Version 6.0 of Roxio's Easy CD & DVD Creator expands into a digital media suite, with new modules for DVD authoring, managing digital audio collections, and editing and sharing digital photos.
With Easy CD & DVD Creator 6 ($100 street), Roxio expands its CD/DVD recording software into a digital media suite, with new modules for DVD authoring, managing digital audio collections, and editing and sharing digital photos.
The CD-burning module is better than ever, and though none of the new applications match up to the standalone category leaders, the whole exceeds the sum of the parts. During setup, you choose which components to install, and Roxio customizes the familiar Project Selector, now called Home, accordingly. At the top is Disc Copier, improved to incorporate raw-mode capture, useful for copying games and mixed audio/data CDs. We copied Quake III Arena (known for several copy-protection schemes), which burned perfectly.
Next is AudioCentral, which includes Player, with familiar audio playback controls and a visualization window, and Media Explorer, for library management. Either can populate artist and track data from the CDDB database and rip into MP3, Ogg Vorbis, and WMA formats.
Ripping performance was excellent, with Creator converting a 71-minute CD to 128-Kbps WMA format in 3 minutes 34 seconds (compared with 4:26 for MediaPlayer) and converting the CD to 128-Kbps MP3 format in 3:10 (compared with 3:39 for MusicMatch Plus).
Roxios sound editor offers several useful effects, and a visual transition editor provides controls for fine-tuning intra-song effects. Manual playlist support and ID3 tagging capabilities are about average, though Creators label editor remains outstanding. Other than some interesting visualizations, the player is austere, with important features buried under several menu layers.
Creator lacks an auto-playlist generator, however, a feature now standard in all top-tier players, and support for variable-bit-rate WMA audio. Nor can Creator transfer music to a portable player, a big oversight. Finally, Player and Explorer share so many functions that Roxio should just combine them into one window, eliminating clutter.
Next on the project list is the new DVD Builder, a simple DVD authoring program. The program converted a DV tape to DVD, encoding and storing 48 minutes of video in real time while maintaining audio sync. Missing, however, is the ability to create chapter points to aid DVD navigation or limit capture duration.

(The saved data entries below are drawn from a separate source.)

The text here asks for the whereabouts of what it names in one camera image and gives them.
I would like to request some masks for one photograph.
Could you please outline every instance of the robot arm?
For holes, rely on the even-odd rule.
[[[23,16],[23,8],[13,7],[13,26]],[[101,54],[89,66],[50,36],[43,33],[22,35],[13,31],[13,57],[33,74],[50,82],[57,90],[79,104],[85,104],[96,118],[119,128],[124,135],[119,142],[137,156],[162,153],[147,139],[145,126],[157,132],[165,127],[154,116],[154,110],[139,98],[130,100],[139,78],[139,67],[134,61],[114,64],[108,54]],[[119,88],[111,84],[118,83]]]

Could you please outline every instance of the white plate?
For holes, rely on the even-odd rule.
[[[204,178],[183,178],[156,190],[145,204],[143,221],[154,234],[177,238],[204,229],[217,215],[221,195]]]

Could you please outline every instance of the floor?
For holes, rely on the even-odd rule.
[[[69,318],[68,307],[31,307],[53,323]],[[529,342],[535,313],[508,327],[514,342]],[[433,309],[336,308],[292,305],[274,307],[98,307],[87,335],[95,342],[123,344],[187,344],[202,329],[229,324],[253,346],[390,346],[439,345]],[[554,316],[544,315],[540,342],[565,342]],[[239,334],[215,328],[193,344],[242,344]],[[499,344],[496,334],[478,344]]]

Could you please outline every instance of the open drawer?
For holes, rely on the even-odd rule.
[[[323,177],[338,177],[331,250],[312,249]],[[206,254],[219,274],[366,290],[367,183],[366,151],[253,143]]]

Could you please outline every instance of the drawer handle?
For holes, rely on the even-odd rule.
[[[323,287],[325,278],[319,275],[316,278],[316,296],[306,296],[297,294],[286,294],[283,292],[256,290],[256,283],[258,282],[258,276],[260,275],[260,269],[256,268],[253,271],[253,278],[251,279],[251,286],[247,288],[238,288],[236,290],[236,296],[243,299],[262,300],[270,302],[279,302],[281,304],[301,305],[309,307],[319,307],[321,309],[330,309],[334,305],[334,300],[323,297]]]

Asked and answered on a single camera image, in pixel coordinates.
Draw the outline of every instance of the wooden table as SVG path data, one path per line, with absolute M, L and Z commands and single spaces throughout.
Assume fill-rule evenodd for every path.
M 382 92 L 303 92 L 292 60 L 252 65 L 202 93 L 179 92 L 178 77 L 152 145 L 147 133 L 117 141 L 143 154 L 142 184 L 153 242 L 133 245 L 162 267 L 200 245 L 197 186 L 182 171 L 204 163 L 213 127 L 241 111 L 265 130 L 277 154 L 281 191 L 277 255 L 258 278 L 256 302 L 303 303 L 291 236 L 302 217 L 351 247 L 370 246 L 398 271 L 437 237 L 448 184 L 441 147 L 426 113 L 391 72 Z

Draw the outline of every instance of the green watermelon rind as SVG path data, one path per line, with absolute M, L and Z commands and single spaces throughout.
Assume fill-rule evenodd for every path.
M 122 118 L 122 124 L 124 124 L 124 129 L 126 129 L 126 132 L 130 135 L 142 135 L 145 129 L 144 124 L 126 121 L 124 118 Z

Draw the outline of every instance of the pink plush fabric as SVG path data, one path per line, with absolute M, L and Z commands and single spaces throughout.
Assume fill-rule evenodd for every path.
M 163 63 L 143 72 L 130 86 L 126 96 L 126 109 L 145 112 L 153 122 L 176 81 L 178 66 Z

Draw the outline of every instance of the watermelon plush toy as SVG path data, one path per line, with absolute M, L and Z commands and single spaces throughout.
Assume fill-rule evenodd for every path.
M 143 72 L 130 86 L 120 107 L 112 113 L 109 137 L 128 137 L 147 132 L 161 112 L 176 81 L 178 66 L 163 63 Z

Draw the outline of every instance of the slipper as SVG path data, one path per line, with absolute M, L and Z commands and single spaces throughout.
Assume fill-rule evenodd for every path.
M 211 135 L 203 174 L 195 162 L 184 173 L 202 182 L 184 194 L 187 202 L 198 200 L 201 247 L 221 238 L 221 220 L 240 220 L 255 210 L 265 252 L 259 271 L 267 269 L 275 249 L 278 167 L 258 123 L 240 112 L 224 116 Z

For more advanced projects, DVD Builder has tools such as motion menus, motion buttons, and a capable slide-show function with synchronized audio. But DVD Builder forces you to create submenus manually for projects with more than six menu buttons, a function that other programs automate. And you cant easily link menu buttons to scene changes.
Design controls are also insufficient. To center a title on the menu page, for example, you must add spaces in the text box; you cant move it manually or center it with controls. And there is no control over encoding rate.
DVD Builder worked well on our tests, however, producing several DVDs with video and slide shows that proved compatible with all tested players. We also produced a 1-minute project to measure encoding and burn speed, which Creator finished in 4:49, compared with 3:14 for Ulead DVD Workshop. As with AudioCentral, DVD Builders dual-window interface could easily be combined into one.
In fact, a perfect template for the DVD Builder UI would be the packages new image editor, PhotoSuite. PhotoSuite is a full-screen application driven by function-related icons on the left, each opening a separate customized workspace. Its a great setup for grabbing, editing, organizing, and sharing your still images, either by CD or the Web. While the program offers fewer options than many image-editing programs like Ulead PhotoImpact or Adobe PhotoShop Elements, you get all the features needed to clean up digital pictures, like red-eye reduction, brightness and contrast adjustments, and crop and rotate tools.
Traditional recording functions remain strong with the CD-recording program Creator Classic. Roxio converted its capable DirectCD function into a separate application called Drag-to-Disk, which can now create discs readable by any Windows PC. Creator Classic burned a 700MB project in 4:49, compared with Nero Burning ROMs 4:37.
We tested Creator on a number of PCs. On two Windows 2000 units, other applications couldnt access the recordable drive after we installed Creator, though this occurred only once per machine and disappeared after rebooting. Roxio explained that this happens occasionally to all recording programs when multiple disk-burning applications are loaded. Perhaps, but Roxio could limit the risk by reducing the three background programs that load to a more manageable number, or at least let you decide whether to load them.
But given the ambitiousness of this upgrade, our complaints are relatively minor. You get a lot of features given the price.